I would to ask if using the Delegate Pattern in Python would lead to circular references and if so, what would be the best way to implement it to ensure the object and its delegate will be garbage collected?
In Objective C, the above problem is avoided by using a weak reference to the delegate. In C++, we don't call delete on the delegate. I've found a link to Python's weak reference module here: http://docs.python.org/library/weakref.html. It seems like a plausible approach might be to create a weak reference to refer to the instance variable using this module but I'm not sure.
As I've googled this question and was not able to find answers to it, I'm wondering whether this is even a problem in Python or if there is a common solution (without the need for the weakref module) that I'm unaware of? Also, I did search stackoverflow before asking but the questions I found either deal with circular imports or delegate pattern in general and not specific to Python and the problem of circular references.
Thanks in advance for any replies.
Listed below is some code for a toy example to help illustrate my question. I've implemented code in this way and it works but I'm not sure whether memory is garbage collected at the end.
class A(object):
def __init__(self):
self.delegate = None
# Some other instance variables that keep track of state for performing some tasks.
def doSomething(self):
if self.delegate is not None:
self.delegate.doSomething()
else:
print('Cannot perform task because delegate is not set.')
# Other methods not shown.
class B(object):
def __init__(self):
self.a = A() # Need to keep object 'a' from garbage collected so as to preserve its state information.

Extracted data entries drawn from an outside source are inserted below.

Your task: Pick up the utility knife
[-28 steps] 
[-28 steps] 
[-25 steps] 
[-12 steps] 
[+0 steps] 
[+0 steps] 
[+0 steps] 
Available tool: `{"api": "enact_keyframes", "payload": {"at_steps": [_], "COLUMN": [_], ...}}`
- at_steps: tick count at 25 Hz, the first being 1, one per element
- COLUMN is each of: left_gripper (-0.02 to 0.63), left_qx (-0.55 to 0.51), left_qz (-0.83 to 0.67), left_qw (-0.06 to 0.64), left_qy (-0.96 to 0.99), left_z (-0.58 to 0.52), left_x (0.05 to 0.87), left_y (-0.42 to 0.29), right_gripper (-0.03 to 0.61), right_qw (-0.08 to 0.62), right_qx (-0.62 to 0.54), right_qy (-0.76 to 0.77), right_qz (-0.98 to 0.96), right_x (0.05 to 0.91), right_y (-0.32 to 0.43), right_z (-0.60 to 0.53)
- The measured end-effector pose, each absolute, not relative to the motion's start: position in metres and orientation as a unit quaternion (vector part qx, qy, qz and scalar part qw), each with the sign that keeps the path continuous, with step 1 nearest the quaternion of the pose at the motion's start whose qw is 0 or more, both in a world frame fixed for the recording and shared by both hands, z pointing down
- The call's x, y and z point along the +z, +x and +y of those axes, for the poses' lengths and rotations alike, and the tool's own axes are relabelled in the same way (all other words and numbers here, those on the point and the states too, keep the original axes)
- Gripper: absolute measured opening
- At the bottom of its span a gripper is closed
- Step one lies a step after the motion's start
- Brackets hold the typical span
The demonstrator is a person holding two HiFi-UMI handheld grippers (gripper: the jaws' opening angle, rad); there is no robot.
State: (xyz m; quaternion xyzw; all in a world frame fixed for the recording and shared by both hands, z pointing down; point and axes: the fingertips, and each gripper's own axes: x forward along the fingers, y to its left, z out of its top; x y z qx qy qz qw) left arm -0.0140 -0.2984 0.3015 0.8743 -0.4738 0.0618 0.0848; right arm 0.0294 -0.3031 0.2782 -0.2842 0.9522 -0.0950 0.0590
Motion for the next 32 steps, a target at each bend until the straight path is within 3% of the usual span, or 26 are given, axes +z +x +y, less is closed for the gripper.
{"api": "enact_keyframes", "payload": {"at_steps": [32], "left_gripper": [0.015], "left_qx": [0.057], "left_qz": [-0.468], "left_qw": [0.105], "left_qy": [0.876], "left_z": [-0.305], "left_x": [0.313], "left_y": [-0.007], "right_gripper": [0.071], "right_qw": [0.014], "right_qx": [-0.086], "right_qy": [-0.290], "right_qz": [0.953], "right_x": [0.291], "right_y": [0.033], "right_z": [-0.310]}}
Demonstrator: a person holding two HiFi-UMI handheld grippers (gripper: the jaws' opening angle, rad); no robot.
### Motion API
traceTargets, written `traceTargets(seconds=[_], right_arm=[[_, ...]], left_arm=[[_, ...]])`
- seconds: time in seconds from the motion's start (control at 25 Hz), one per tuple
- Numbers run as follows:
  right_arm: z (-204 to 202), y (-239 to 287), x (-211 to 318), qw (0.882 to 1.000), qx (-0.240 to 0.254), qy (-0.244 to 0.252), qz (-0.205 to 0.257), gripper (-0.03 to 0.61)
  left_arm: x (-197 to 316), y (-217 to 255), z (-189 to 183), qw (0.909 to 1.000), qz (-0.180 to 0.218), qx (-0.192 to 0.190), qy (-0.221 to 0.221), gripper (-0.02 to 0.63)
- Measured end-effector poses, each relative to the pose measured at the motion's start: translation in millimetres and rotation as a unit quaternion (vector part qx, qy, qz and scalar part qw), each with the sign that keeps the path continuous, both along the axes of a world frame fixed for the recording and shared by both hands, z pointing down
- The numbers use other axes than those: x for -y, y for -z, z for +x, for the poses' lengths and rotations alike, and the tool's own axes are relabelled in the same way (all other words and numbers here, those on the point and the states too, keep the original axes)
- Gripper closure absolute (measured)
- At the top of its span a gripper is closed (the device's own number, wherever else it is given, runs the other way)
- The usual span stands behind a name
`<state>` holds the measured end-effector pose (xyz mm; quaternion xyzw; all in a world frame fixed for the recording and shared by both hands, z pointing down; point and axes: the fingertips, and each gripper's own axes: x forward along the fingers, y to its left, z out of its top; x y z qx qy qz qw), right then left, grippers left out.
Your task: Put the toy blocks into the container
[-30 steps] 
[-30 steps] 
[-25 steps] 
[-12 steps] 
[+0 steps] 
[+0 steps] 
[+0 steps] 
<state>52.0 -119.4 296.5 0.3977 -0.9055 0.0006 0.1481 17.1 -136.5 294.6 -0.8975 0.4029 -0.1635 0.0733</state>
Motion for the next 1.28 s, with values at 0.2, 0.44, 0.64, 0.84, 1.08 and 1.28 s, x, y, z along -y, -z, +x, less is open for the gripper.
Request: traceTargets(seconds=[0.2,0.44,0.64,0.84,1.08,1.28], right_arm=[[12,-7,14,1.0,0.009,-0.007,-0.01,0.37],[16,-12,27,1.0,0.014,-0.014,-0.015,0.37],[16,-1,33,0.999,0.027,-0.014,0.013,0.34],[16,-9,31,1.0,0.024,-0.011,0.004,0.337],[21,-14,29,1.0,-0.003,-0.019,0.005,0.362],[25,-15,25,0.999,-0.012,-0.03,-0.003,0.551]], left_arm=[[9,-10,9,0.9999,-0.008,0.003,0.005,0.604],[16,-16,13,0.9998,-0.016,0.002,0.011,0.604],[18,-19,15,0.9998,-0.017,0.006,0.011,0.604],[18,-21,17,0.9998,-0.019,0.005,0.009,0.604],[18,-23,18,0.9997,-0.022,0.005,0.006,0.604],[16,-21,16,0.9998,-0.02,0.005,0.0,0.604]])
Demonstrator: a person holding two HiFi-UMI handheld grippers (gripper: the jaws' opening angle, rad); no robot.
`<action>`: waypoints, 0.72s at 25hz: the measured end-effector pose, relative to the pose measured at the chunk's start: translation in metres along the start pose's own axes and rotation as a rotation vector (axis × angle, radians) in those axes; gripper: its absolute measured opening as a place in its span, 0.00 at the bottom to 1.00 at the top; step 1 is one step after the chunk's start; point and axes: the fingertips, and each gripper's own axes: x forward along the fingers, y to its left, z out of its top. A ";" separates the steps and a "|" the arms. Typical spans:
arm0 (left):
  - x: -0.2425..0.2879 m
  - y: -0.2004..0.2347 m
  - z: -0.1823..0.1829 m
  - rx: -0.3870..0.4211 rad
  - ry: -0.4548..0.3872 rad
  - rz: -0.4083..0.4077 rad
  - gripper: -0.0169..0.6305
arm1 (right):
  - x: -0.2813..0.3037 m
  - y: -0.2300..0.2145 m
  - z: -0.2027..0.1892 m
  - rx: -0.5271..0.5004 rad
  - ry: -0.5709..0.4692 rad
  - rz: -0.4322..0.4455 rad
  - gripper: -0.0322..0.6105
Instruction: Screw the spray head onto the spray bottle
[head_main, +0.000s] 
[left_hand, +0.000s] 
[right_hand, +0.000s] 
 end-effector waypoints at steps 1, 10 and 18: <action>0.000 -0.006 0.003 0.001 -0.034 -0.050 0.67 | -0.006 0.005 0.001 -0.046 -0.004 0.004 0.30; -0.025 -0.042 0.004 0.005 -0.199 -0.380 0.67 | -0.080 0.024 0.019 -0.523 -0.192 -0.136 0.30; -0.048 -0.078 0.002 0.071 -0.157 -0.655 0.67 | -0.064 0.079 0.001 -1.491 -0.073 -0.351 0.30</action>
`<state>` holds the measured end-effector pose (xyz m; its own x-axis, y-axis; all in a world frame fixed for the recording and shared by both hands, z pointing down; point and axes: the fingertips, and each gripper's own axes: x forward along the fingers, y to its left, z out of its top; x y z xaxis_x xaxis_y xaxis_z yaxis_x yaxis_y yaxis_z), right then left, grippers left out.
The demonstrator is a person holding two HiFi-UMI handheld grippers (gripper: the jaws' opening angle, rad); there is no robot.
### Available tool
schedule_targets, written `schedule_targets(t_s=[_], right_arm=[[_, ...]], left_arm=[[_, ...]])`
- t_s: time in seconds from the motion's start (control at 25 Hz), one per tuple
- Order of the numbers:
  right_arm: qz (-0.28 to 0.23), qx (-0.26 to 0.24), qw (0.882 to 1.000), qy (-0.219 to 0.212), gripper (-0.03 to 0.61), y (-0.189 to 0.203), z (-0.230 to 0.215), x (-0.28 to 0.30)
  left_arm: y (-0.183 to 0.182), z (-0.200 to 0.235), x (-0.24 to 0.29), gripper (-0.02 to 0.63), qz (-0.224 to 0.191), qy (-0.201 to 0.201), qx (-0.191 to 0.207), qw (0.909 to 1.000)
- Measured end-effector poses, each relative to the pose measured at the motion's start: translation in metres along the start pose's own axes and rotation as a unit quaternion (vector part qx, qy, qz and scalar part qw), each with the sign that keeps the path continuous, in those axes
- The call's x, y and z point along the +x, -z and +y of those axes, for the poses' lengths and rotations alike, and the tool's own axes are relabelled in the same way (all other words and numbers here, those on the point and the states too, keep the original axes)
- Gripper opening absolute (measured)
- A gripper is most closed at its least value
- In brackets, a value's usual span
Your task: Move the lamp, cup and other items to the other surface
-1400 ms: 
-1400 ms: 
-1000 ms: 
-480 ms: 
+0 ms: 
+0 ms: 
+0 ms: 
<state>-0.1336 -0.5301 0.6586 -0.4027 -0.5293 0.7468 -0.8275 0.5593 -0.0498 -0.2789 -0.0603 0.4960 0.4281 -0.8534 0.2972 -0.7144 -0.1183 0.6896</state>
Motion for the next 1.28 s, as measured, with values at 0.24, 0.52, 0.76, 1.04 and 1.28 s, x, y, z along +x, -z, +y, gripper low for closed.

self.a.delegate = self # Is this a circular reference? How to 'fix' it so that A and B will eventually be garbage collected?
def doSomething(self):
print('B doing something')
# Other methods not shown.
EDIT:
After reading some of the replies, I decided to clarify my question. I understand that Python has garbage collection. What I wasn't sure was whether it will perform garbage collection on circular referenced objects. My worries stems from the following passage from Python's doc:
CPython implementation detail: CPython currently uses a
reference-counting scheme with (optional) delayed detection of
cyclically linked garbage, which collects most objects as soon as they
become unreachable, but is not guaranteed to collect garbage
containing circular references. See the documentation of the gc module
for information on controlling the collection of cyclic garbage. Other
implementations act differently and CPython may change. Do not depend
on immediate finalization of objects when they become unreachable (ex:
always close files).
The passage in its original form can be found here: http://docs.python.org/reference/datamodel.html The bold setting is mine.
The following post provides a clearer explanation on the problem of circular referenced objects and why it would prevent garbage collection on those objects (at least in a typical setting): http://www.electricmonk.nl/log/2008/07/07/python-destructor-and-garbage-collection-notes/.
Further, I just came across Alex Martellli's reply to the following question on whether Python users should worry about circular reference: Should I worry about circular references in Python? From his answer, I gather that even though circular referenced objects will eventually be garbage collected BUT there would be overheads. Whether it is significant depends on the program.
Further, he mentioned to use Python's weakref module but did not explicitly say how.
Hence, I would like to add the following questions to clarify some unresolved issues:
The docs say garbaged collection is not guaranteed for circular
referenced objects. But from the replies it appears that is not the
case. So have I misunderstood the passage or are there further
details that I've missed?
I suppose using a weak reference, as stated in Alex's reply and my
question, would avoid the overhead the problem entirely?
Again thanks for the replies.
Python already does garbage collection. You only need to do something special if you write your own container types in C, as extensions.
Demo: Run this program and watch the memory usage not climb.
class C(object):
pass
def circular():
for x in range(10**4):
for y in range(10**4):
a = C()
b = C()
a.x = b
b.x = a
circular()
Footnote: The following function doesn't do anything, delete it.
def setDelegate(self, delegate):
self.delegate = delegate
Instead of calling x.setDelegate(y), you can use x.delegate = y. You can overload member access in Python, so there's no benefit to writing a method.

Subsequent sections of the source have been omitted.